> **ACTIVITY**
Please say how many lines below include the word "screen", with nothing beyond the number.

> **SUPPLIED DATA**
________________

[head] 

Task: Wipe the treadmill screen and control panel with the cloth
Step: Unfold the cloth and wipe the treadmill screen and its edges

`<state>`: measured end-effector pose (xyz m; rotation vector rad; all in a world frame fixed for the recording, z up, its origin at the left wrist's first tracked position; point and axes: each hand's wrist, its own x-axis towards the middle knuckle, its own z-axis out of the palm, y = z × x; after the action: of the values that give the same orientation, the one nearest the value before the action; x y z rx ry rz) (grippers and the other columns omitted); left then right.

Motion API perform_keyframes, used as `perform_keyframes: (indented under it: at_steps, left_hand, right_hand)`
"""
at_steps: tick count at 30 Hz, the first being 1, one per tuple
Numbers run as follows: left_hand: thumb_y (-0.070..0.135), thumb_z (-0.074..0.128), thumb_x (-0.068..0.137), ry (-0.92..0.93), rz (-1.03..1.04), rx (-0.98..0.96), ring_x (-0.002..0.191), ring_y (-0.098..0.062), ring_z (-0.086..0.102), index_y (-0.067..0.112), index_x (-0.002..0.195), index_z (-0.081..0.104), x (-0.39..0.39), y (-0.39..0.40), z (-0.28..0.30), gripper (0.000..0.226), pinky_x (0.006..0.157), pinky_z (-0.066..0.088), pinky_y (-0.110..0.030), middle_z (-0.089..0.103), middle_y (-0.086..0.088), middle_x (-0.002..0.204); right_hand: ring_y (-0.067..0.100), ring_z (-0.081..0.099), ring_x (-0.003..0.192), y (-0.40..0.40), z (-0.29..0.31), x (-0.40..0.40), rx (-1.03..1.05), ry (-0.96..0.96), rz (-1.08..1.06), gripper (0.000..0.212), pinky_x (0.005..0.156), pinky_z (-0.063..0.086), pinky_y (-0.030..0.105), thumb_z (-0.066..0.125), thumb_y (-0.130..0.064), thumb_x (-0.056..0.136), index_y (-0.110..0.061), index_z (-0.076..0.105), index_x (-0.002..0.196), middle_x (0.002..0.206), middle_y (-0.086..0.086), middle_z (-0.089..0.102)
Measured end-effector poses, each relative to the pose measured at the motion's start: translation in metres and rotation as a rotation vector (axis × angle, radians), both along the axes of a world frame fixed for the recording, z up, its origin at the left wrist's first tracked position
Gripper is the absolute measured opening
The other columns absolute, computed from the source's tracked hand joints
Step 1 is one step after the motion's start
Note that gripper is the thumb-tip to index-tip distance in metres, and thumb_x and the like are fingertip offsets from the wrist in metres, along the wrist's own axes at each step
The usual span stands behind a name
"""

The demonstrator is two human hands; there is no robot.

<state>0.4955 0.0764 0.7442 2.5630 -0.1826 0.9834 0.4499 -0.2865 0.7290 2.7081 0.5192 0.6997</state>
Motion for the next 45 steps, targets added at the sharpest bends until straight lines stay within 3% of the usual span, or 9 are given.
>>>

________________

> **ANSWER FOR THIS EXERCISE**
2